Cette ascension n’est pas le fruit du hasard, mais le résultat d’une convergence d’intérêts stratégiques et d’une capacité d’adaptation. Pour l’Europe, traumatisée par les soubresauts géopolitiques récents et la recherche d’alternatives au gaz russe, l’Algérie incarne une alternative de proximité, fiable et compétitive. La relation dépasse désormais le simple cadre client-fournisseur. En Italie, l’approche est devenue duale : si les flux stables du gazoduc Transmed demeurent essentiels, l’explosion des livraisons de GNL, (47 cargaisons en 2025) illustre la volonté de Rome de diversifier ses canaux d’approvisionnement et de gagner en flexibilité face aux marchés volatils. L’Algérie comble ainsi intelligemment ce besoin, s’imposant comme le partenaire privilégié d’ENI et couvrant près d’un tiers des besoins italiens.
Au-delà des Pyrénées, le partenariat prend une dimension encore plus systémique. En fournissant environ 35% du GNL importé par l’Espagne, l’Algérie ne sécurise pas seulement les besoins ibériques, elle alimente le véritable hub méditerranéen que sont devenus les six terminaux de regazéification espagnols. Ces infrastructures, dont l’activité de réexportation et de ravitaillement de navires a bondi de 62% en 2025, permettent de redistribuer l’énergie algérienne vers d’autres marchés européens. L’Algérie devient ainsi, par procuration espagnole, un contributeur direct à la stabilité énergétique de l’Union européenne dans son ensemble.
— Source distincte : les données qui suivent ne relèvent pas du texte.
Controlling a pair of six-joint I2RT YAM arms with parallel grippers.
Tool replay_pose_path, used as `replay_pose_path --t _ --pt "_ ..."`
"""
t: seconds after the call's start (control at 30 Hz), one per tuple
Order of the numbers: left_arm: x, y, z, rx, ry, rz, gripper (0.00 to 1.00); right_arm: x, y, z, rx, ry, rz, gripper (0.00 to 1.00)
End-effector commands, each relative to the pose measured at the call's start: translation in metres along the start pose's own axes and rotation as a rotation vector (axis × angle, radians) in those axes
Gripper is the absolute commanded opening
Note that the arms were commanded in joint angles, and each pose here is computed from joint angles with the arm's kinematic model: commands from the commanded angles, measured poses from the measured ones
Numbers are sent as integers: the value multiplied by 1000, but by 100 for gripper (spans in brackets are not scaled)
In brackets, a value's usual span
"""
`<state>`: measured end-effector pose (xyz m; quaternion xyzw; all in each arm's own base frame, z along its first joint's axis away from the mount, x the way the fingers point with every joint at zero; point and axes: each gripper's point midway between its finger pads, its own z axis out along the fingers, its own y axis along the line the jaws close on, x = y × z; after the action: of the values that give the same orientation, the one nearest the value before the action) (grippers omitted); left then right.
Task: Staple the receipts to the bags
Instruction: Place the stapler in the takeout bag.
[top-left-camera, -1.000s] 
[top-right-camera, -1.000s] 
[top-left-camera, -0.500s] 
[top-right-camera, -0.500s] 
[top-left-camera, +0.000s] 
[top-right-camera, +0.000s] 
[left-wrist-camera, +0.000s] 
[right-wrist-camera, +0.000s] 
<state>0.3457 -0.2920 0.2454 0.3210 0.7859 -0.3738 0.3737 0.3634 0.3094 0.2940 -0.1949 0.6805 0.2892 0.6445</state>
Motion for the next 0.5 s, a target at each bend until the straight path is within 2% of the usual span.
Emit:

Cette position enviable est le fruit d’une vision et d’investissements pérennes. La compagnie nationale Sonatrach, en s’appuyant sur des infrastructures éprouvées comme les gazoducs Medgaz et Transmed ou les usines de liquéfaction d’Arzew, a su saisir les opportunités du marché avec agilité. Mais l’ambition algérienne ne se limite pas à réagir aux conjonctures ; elle vise à les anticiper. L’objectif affiché de doubler la production pour atteindre 200 milliards de m³ par an, et les ouvertures exploratoires vers de nouveaux marchés comme l’Allemagne, démontrent une stratégie d’envergure. Il ne s’agit plus seulement d’exporter des hydrocarbures, mais de s’ancrer durablement comme un acteur structurel et incontournable du paysage énergétique européen.
Cette relation « gagnant-gagnant » repose sur une équation simple : l’Europe du Sud y trouve la sécurité et la prévisibilité dont elle a besoin pour sa transition et sa croissance économique, tandis que l’Algérie y puise un levier de développement et de diversification essentiel pour son avenir. Dans un monde en quête de stabilité, la proximité géographique, la complémentarité des infrastructures et la fiabilité des engagements font de l’Algérie bien plus qu’un fournisseur. Elle s’affirme comme un partenaire stratégique, dont le rôle central dans l’échiquier énergétique européen est désormais incontesté et appelé à croître.